Diego en Fiorito, en mi memoria y en cada gol

La reciente inauguración de la Biblioteca Popular Diego Maradona en su barrio de la infancia y un nuevo aniversario de su partida abren paso a una mirada que mezcla memoria, barrio y crónica que hacen presente al 10.

Por Federico Gastón Guerra

El 30 de octubre de 2025, Fiorito tenía un brillo distinto. Llegué temprano a la inauguración de la Biblioteca Popular Diego Armando Maradona -leí un texto de mi autoría en la apertura- y, mientras caminaba por sus calles, sentí que estaba en un territorio donde los recuerdos no envejecen. Donde la memoria es algo vivo, que respira fuerte. Y en un nuevo aniversario, 5 años ya, de su partida, se une aquella infancia con esta ausencia que nos duele.

Había vecinos apoyados en los marcos de las puertas, chicos corriendo detrás de una pelota que parecía saber sola el camino, y los preparativos para la ceremonia. En el aire estaba ese murmullo suave que aparece cuando la gente sabe que está por pasar algo importante, algo que no es un acto más ni una foto para el archivo: eso que queda.
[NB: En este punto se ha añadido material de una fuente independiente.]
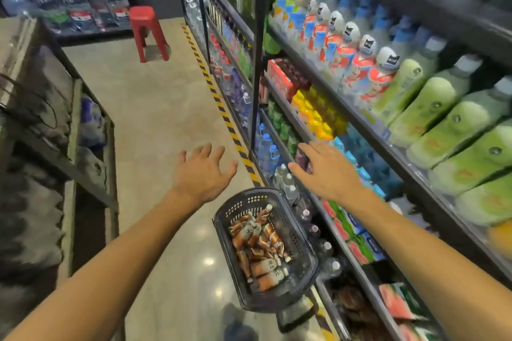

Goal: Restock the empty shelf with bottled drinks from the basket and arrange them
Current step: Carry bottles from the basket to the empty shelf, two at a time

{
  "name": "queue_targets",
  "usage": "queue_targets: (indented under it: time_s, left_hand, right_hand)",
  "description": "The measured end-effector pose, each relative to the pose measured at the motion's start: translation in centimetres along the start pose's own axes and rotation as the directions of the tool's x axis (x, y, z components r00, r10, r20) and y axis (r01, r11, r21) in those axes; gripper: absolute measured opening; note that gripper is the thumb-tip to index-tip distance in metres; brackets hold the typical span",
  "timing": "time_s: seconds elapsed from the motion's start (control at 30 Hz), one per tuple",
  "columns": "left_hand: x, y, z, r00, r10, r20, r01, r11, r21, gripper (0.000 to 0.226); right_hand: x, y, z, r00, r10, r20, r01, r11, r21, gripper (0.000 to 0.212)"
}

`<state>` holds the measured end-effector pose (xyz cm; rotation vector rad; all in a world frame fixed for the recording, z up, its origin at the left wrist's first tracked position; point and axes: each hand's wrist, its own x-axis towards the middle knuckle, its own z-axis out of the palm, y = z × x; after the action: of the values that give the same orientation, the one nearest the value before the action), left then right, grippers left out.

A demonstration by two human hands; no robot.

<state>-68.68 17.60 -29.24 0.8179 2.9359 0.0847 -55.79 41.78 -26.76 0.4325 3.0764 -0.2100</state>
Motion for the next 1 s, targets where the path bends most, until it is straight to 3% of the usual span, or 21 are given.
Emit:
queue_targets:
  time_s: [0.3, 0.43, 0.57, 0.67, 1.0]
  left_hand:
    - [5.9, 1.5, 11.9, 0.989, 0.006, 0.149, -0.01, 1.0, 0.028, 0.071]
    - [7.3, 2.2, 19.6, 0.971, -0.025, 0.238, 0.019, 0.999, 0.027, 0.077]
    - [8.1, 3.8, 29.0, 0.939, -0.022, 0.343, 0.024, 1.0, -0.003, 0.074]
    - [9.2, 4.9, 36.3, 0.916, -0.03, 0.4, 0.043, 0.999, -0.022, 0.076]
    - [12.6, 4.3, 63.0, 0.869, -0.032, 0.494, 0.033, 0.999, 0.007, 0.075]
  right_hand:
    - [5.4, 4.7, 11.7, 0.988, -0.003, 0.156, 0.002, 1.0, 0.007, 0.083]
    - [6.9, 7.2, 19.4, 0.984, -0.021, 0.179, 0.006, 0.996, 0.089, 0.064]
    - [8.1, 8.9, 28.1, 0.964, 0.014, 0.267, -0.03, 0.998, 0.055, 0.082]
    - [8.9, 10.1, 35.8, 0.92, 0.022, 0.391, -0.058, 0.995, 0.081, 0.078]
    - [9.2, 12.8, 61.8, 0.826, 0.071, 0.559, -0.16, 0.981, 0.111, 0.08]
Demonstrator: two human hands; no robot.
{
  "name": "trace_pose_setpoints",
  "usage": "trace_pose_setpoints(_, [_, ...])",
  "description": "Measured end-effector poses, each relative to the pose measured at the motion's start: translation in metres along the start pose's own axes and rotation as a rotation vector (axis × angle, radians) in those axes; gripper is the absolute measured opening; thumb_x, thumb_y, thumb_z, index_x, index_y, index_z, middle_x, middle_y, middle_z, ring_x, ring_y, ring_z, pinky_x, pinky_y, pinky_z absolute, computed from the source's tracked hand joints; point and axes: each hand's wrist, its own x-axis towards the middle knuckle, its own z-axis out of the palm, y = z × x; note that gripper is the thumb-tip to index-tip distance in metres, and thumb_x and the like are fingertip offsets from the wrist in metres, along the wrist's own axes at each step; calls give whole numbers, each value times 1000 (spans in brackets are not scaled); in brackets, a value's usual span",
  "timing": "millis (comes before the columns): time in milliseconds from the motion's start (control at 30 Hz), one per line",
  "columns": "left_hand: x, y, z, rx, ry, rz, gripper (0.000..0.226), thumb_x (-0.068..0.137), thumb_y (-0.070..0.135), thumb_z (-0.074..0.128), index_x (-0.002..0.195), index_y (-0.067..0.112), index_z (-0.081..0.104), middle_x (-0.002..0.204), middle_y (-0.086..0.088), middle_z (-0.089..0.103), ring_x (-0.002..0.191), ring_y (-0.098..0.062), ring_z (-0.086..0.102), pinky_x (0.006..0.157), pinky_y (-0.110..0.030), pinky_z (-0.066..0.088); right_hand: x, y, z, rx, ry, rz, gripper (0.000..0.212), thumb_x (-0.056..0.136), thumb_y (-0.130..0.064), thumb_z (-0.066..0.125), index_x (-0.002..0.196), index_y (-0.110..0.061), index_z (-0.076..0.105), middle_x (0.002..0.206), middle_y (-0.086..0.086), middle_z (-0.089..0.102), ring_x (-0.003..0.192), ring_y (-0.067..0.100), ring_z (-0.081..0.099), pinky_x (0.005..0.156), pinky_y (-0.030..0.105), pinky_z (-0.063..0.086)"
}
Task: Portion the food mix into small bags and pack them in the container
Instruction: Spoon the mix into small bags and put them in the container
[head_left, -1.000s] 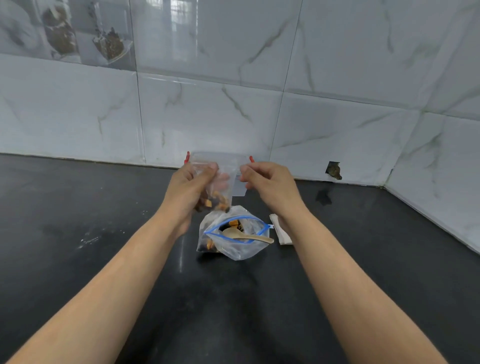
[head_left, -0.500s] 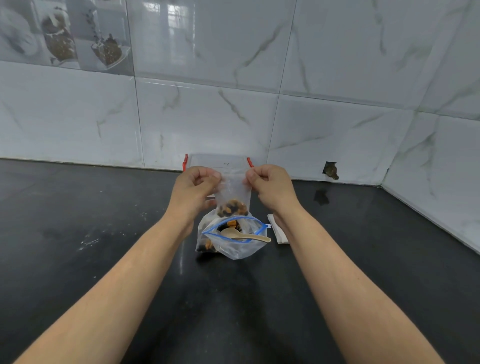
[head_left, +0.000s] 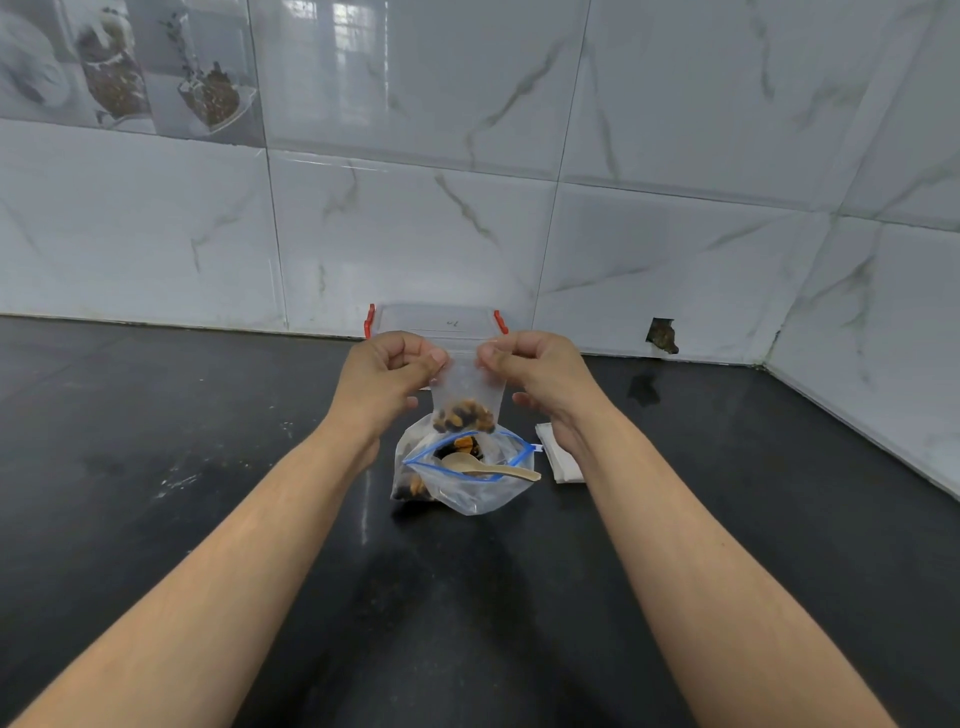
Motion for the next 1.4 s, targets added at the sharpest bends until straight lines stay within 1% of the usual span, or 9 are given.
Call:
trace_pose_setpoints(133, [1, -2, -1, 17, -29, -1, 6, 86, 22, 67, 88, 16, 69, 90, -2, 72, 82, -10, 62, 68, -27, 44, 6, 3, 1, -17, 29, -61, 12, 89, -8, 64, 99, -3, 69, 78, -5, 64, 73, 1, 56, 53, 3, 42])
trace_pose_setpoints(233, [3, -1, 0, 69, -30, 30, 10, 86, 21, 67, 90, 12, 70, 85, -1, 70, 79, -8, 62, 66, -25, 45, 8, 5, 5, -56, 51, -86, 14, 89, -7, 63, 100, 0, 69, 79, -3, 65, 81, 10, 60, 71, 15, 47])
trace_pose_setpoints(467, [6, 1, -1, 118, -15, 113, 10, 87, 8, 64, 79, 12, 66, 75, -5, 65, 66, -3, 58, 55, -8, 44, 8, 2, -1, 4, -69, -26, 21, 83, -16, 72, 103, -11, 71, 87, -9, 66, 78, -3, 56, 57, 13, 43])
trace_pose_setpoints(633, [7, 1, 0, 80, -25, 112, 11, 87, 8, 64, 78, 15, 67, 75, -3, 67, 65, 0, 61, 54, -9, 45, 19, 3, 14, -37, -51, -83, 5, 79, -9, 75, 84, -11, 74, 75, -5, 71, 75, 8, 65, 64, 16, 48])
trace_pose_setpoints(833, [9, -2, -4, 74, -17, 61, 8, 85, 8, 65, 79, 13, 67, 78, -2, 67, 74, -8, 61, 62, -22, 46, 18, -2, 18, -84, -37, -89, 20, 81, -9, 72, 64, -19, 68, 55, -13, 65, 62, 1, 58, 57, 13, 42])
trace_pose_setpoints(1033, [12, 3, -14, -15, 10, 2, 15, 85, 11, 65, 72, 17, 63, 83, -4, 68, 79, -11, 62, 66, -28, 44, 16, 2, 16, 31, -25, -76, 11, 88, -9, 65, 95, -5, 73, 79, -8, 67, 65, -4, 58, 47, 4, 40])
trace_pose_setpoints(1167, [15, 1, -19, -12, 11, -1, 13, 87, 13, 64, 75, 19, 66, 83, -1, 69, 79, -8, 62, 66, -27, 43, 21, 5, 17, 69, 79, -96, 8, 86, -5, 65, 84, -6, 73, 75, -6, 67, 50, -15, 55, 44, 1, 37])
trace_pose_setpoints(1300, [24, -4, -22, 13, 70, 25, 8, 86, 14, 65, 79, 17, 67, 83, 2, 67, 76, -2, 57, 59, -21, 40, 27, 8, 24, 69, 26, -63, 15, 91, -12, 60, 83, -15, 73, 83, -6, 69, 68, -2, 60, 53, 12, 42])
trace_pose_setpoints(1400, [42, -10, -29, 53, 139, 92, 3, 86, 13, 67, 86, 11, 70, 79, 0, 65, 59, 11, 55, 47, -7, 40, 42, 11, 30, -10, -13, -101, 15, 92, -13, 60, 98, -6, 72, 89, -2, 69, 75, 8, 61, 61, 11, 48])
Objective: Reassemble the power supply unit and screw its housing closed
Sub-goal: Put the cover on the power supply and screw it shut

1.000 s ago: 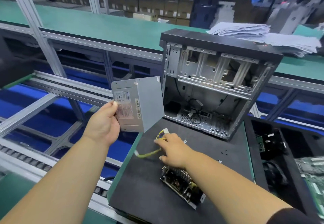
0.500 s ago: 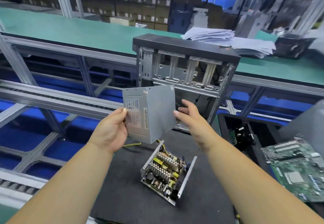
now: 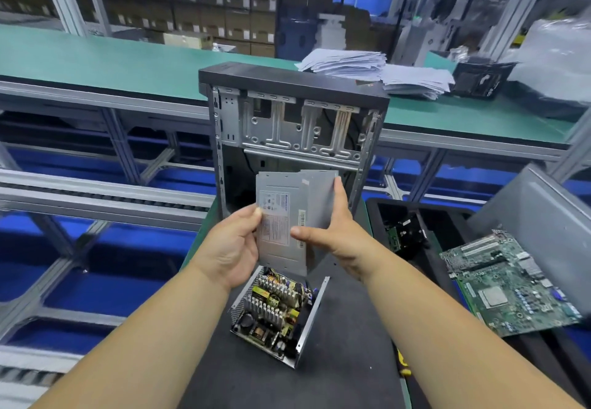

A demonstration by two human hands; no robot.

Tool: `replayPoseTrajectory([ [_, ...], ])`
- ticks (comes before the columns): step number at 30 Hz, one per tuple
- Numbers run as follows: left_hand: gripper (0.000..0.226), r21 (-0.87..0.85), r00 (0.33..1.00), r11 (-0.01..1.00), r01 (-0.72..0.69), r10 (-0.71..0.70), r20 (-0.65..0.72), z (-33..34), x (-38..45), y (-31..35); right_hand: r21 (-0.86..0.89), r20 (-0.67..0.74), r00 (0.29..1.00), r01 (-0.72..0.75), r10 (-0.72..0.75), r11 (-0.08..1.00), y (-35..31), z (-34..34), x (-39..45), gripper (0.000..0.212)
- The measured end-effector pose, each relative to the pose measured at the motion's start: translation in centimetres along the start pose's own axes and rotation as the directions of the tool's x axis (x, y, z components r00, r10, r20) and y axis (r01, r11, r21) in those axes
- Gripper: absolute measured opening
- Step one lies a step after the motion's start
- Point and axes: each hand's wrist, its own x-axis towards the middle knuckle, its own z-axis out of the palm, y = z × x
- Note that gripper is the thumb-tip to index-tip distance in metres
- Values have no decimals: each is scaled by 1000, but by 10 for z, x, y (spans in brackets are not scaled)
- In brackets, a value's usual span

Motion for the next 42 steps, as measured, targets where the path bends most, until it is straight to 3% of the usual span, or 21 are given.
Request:
replayPoseTrajectory([
  [3, 31, 88, 998, 996, 13, -19, 64, -1, 0, -2, 59, -40, 999, 1, 1, 998, 6, -6, -2, 156],
  [5, 31, 334, 1000, 942, -16, 6, 30, -10, 1, -7, 108, -92, 996, 13, -3, 994, 9, -11, -4, 152],
  [6, 33, 507, 999, 862, -5, 25, -33, -18, 3, -11, 132, -119, 993, 13, 3, 991, 10, -15, -5, 152],
  [7, 34, 686, 993, 725, 53, 33, -112, -27, 5, -15, 157, -141, 990, 12, 11, 988, 11, -19, -6, 151],
  [9, 36, 931, 969, 278, 236, 4, -247, -49, 7, -26, 210, -168, 986, 15, 20, 978, 14, -29, -7, 149],
  [10, 38, 955, 957, 62, 289, -43, -287, -60, 6, -34, 238, -173, 985, 20, 23, 971, 15, -34, -9, 147],
  [11, 40, 951, 947, -87, 295, -108, -304, -68, 6, -42, 260, -174, 984, 22, 24, 965, 16, -39, -10, 145],
  [13, 40, 942, 933, -226, 248, -205, -295, -76, 5, -55, 276, -175, 984, 19, 31, 961, 20, -47, -13, 144],
  [15, 37, 935, 946, -296, 194, -197, -259, -79, 7, -62, 274, -175, 984, 8, 42, 962, 24, -53, -16, 143],
  [19, 25, 915, 967, -363, 174, -115, -229, -76, 12, -69, 261, -163, 986, 3, 41, 965, 31, -60, -22, 141],
  [27, 18, 911, 966, -341, 233, -25, -256, -66, 2, -81, 189, -68, 998, 3, 11, 982, 39, -79, -30, 140],
  [34, 21, 950, 970, -235, 206, -78, -229, -45, -5, -94, 114, -29, 1000, -6, 9, 993, 35, -88, -31, 133],
  [38, 18, 945, 967, -270, 185, -119, -224, -41, -1, -90, -11, 42, 999, 1, 0, 1000, 28, -93, -33, 130],
  [40, 22, 943, 979, -265, 199, 5, -205, -47, 4, -84, -196, 66, 998, 14, -1, 981, 24, -96, -33, 129],
  [42, 18, 957, 968, -249, 152, 234, -93, -57, 12, -77, -391, 111, 994, 51, -8, 919, 19, -97, -31, 130],
])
Cuando ingresé a la biblioteca, con los estantes recién puestos y los libros con aroma a papel nuevo, me sorprendió una sensación difícil de explicar: ahí, en el Centro Municipal Cultural de Fiorito, se había creado un refugio. Un hogar para la palabra en el barrio de Diego.

Mientras hablaba en la inauguración, mientras veía esas miradas de pibes que todavía no tienen claro quién fue Maradona pero lo sienten igual, pensé que esta biblioteca no es solo un homenaje: es un puente. Un puente entre la vida de Diego y la nuestra. Entre lo que soñó aquel pibe de Fiorito y lo que pueden soñar los pibes de hoy. Un puente donde la lectura, la cultura popular y el barrio se abrazan.

Quizás por eso esa tarde me volvió, como una ráfaga, la imagen más nítida que guardo de él: la silla de cuerina lustrada de la cocina de casa, arrastrándose rápido mientras Diego, en la tele del living, empezaba a dibujar su obra eterna contra Inglaterra. El grito de mi tío Juan Carlos, profundo, espontáneo, que abrió de par en par el techo de ese recuerdo y lo dejó grabado para siempre en mis siete años.

Y yo ahí, mirando desde un costado de la mesa, sin entender del todo la magnitud de lo que estaba viendo, pero sabiendo —con esa certeza simple de los chicos— que algo enorme estaba ocurriendo. Esa foto vuelve siempre. Cada vez que pienso en Diego, vuelve.

Ese instante: la tele, la radio con Víctor Hugo rugiendo desde la cocina, la silla moviéndose sola, la adrenalina en la piel. Ese es mi Maradona. Ese es el que se me aparece cuando intento escribirlo.

Hoy, otro aniversario de su partida, me encuentra parado en ese mismo punto: entre la nostalgia y la crónica. Entre lo que siento y lo que intento contar. Porque Diego, más que recordarse, se narra. Y más que narrarse, se vuelve a vivir.

Mientras caminaba por la biblioteca de Fiorito este último 30 de octubre, me di cuenta de que el barrio hablaba en silencio. En cada ventana abierta, en cada pibe con su camiseta, en cada “Dieguito” que se nombraba como si fuera un hijo estaba la prueba de que él sigue acá. No en las estatuas ni en los murales, sino en la vida cotidiana, con nosotros.

Una vecina se me acercó y me dijo: “A Maradona lo seguimos encontrando. No hay que buscarlo”. Y tenía razón. Porque Diego está en los clubes de barrio, en las canchas con líneas imperfectas, en los chicos que sueñan gambetas que todavía no existen.

Yo nunca tuve nada cercano a él. Ninguna foto, ningún encuentro, ningún saludo. Y, sin embargo, como millones, lo sentí propio. Él nunca supo que de chico me levantaba temprano para ver, vía satélite y por Canal 9, los partidos del Nápoli. Tampoco supo que jamás me sumé al ruido que lo rodeaba, que siempre preferí quedarme con su fútbol, con lo que hacía él cuando la pelota lo seguía como a nadie.

Nunca supo que un gol suyo marcó parte de mi infancia, que una biblioteca con su nombre me emocionaría décadas después, que en cada aniversario de su partida se me enciende una mezcla profunda de agradecimiento y tristeza infinita.

Hoy, mientras vuelvo a escribirlo, me imagino al 10 sentado en alguna platea del cielo, con Dios a su lado, discutiendo de táctica o de potrero. Y pienso que, seguramente, ambos estén sonriendo. Porque acá abajo, en cada rincón donde se lo nombra, Diego sigue haciendo lo que hizo siempre: habitar la alegría de la gente.